「マイケル・ヨン」のGoogle検索でアクセスされる人が非常に多いので、「マイケル・ヨンに騙されるな」の続きをエントリします。


IWG最終報告書の一説

「これらの人々に対して、私は明確に述べておくが、IWGはアジアにおける戦争犯罪についての関連記録の調査において勤勉かつ徹底的であった。IWGはアジア戦域の記録をほとんど発見・発表しなかったが、そのような米国の記録で機密扱いのままの物がほとんど無いためである。

機密でない記録はIWGの管轄ではなかった

日本帝国政府開示法の下で公開された記録が少ないことで生じるかもしれないあらゆる懸念に対処するために、我々は読者に、第二次大戦の日本に関する記録からの収集、発見、報告を採録した発行物を提供する。
米国立公文書館の専門家たちは、第二次大戦の日本の記録についての本当の問題点は、それが数において少数であることではなく、大部分が調査者らに活用されていない状態であることだと証言する。

これらの記録の十全な吟味を促すために、IWGは「Researching Japanese War Crimes: Introductory Essays」を発行した。
http://www.archives.gov/iwg/japanese-war-crimes/introductory-essays.pdf

この冊子で、我々はこの問題に関心のある一般国民が、これらのテーマに関連しかつ学者、ジャーナリストやその他調査者によりまだ充分に活用されないでいる、国立公文書館に存在する過去に機密解除されたあるいは機密指定されていない幅広い文書に触れることを希望する。(後略)」

原文

To these people, I state unequivocally that the IWG was diligent and thorough in its search for relevant records about war crimes in Asia.
The IWG uncovered and released few Asian theatre records because few such U.S. records remained classified.

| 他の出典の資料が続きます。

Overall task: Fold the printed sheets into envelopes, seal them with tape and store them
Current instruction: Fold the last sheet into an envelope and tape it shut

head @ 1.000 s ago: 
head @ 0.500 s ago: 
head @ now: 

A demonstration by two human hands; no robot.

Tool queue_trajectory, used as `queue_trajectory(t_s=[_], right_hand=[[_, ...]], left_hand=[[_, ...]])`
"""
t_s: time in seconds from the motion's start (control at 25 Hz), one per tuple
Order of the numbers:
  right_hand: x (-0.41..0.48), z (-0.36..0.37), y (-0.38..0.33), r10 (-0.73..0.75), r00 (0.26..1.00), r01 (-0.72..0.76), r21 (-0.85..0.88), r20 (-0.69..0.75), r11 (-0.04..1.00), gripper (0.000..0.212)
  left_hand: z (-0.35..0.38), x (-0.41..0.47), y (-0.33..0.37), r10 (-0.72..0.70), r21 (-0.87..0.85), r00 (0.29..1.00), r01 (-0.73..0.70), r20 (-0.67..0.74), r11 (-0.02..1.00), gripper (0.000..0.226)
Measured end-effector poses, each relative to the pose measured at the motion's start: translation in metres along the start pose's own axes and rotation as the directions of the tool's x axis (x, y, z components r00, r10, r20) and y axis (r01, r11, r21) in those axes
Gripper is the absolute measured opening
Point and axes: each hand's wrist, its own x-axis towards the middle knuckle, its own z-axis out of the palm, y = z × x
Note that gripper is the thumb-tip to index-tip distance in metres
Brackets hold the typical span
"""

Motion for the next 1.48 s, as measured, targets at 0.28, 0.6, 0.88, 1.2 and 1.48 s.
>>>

Unclassified records were not under IWG jurisdiction.


To address any concerns that may arise relating to the dearth of documents released under the JIGDA, we refer readers to publications that document the capture, exploitation, and return of Japanese records from World War II.
NARA archivists attest that the real problem with Japanese documents from World War II is not that they are few in number, but that they are largelyunderused by researchers.
To encourage the full review of these records, the IWG published Researching Japanese War Crimes:

Introductory Essays.With this volume, we hope to expose the interested public to the breadth of previously declassified or unclassified records within the National Archives that bear on these subjects and that remain to be fully exploited by scholars, journalists, and other researchers.
(Prefaceのxii・xiiiページ)


要するに機密であった文書には日本軍記録が少ないことで生じるかもしれないあらゆる懸念に対処するために別レポートを発行するとしています。
そして発行された冊子
Researching Japanese War Crimes: Introductory Essays
の39P~41Pには
From Mass Rape to Military “Comfort Women”との項目があり慰安婦の記述があります。

RJW




マイケル・ヨンはこの冊子について完全に無視しています。

同冊子の41Pには 

The number of women victims remains a subject of disagreement; popular accounts frequently give the figure of 200,000.

Takasaki Shōji, an expert on Korean history and chair of the AWF History Committee, emphasized the distinction between the Korean women’s volunteer corps (teishintai), who were sent to work in factories in Japan, and “comfort women.”
As he noted, these two terms had been confused by many Korean activists and had led to an inflated estimate of the number of Korean “comfort women.”


女性の犠牲者数は20万人説が一般的ですが、確定していないとし、
高崎宗司氏(原文表記Takasaki Shōji)の指摘「多くの韓国の活動家は女子挺身隊と慰安婦を混同して慰安婦数の膨張をもたらした」との記述もあります。

慰安婦数についても一方的な解釈でなく冷静な分析をしています。



「日本軍記録が少ないことで生じるかもしれないあらゆる懸念」とはマイケル・ヨンのような輩が出てくるといったことも念頭にあったのでしょう。
産経新聞は報道機関として当然すべき検証を全くしていませんね。
この内容をどう解釈したのでしょう。